Challenges we ran into

When originally designing the program, we attempted to perform a depth calculation on input from a single camera, which, while possible, is extremely computationally expensive in practice and nowhere close to real time. We had to modify the design to take binocular video input (which we did not have the hardware to gather) which meant we had to use preexisting stereo video such as videos meant for playback in VR - however, because these are meant for VR, the video is distorted towards the edges which negatively impacted our ability to produce an accurate depth calculation on the input we had access to (we would need the proper hardware to produce such an input.) The team also experienced challenges given that the project was attempting to do something that had no obvious analogue - making sure that everyone was on the same page so that we could begin to break the project down into subtasks and delegate accordingly was by far the hardest part of the project and we had to push past impulses to scrap the project for something simpler.

Accomplishments that we're proud of

Given the project was, as far as we can tell, completely unique in its approach for finding a general solution for communicating image features to end users via sound with high information bandwidth, regardless of the potential it might have, we consider it a major success that we were able to orchestrate and implement the project as a team in the time span that we had, also given that we had to change the design of the project midway through and we did not have the hardware that we needed to be able to test it with a live feed.

What we learned

One of the most important reminders we received when working on the project was to have persistence and know when to push past the initial impulse to give up in the face of difficulties that may initially seem impossible to overcome. In our case, when we realized that trying to calculate an image depth with a monocular lens using ML was going to be too computationally expensive to do anywhere close to real time, we were considering scrapping the project - then we considered constructing a hardware device with two cameras in the configuration we needed for a short while before we realized we didn’t have the resources accessible, then we settled finally for using an existing video for the sake of the demo as our video stream. In the end we were able to complete the project with some slight modifications in scope and all of the important parts intact which we consider a success.
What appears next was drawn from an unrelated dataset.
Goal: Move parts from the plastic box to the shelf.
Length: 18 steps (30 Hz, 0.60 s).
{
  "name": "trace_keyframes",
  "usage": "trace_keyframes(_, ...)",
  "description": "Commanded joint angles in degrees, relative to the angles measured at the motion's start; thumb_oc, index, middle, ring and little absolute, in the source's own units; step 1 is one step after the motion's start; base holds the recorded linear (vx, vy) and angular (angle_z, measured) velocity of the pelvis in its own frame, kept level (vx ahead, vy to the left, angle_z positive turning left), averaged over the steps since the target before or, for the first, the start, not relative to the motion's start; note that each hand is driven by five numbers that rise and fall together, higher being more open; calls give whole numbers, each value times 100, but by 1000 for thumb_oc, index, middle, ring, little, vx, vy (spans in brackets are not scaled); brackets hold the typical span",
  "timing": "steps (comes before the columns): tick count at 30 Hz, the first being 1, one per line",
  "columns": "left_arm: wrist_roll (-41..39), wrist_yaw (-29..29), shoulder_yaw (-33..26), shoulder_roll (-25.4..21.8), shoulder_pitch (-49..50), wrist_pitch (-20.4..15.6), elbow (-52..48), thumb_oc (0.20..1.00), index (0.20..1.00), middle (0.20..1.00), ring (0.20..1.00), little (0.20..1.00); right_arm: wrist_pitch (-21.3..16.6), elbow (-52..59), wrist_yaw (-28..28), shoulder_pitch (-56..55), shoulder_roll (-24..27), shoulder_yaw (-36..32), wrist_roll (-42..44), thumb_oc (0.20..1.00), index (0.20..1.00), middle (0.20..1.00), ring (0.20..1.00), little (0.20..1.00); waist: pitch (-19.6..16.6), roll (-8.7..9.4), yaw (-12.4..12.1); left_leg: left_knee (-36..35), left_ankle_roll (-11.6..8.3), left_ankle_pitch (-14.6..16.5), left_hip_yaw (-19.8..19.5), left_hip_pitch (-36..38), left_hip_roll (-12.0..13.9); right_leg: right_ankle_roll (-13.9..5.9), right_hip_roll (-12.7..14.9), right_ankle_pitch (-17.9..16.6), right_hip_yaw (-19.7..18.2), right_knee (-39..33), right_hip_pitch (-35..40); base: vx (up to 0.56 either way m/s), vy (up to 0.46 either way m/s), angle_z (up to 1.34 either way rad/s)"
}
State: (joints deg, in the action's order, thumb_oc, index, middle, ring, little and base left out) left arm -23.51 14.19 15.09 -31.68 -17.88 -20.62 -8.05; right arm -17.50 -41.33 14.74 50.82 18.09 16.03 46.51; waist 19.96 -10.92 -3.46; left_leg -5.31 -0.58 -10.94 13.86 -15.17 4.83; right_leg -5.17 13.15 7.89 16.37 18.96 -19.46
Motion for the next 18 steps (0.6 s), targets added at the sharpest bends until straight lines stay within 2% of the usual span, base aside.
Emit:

What's next for Amber: Color the World With Sound

What will come next for Amber is contingent on a few key things which we will need to research: those being the degree to which humans can distinguish between these harmonics in practice (affecting our potential information bandwidth), the degree to which people can learn to use the information provided effectively and develop a sense for what it corresponds to in the real world (i.e. can they “learn the language”) and the degree to which this technology, if it can exist, would actually be useful to people with visual impairment in practice. All of these things will inform where we go with the project - in any event we all have confidence that the project has potential, and is well worth continuing.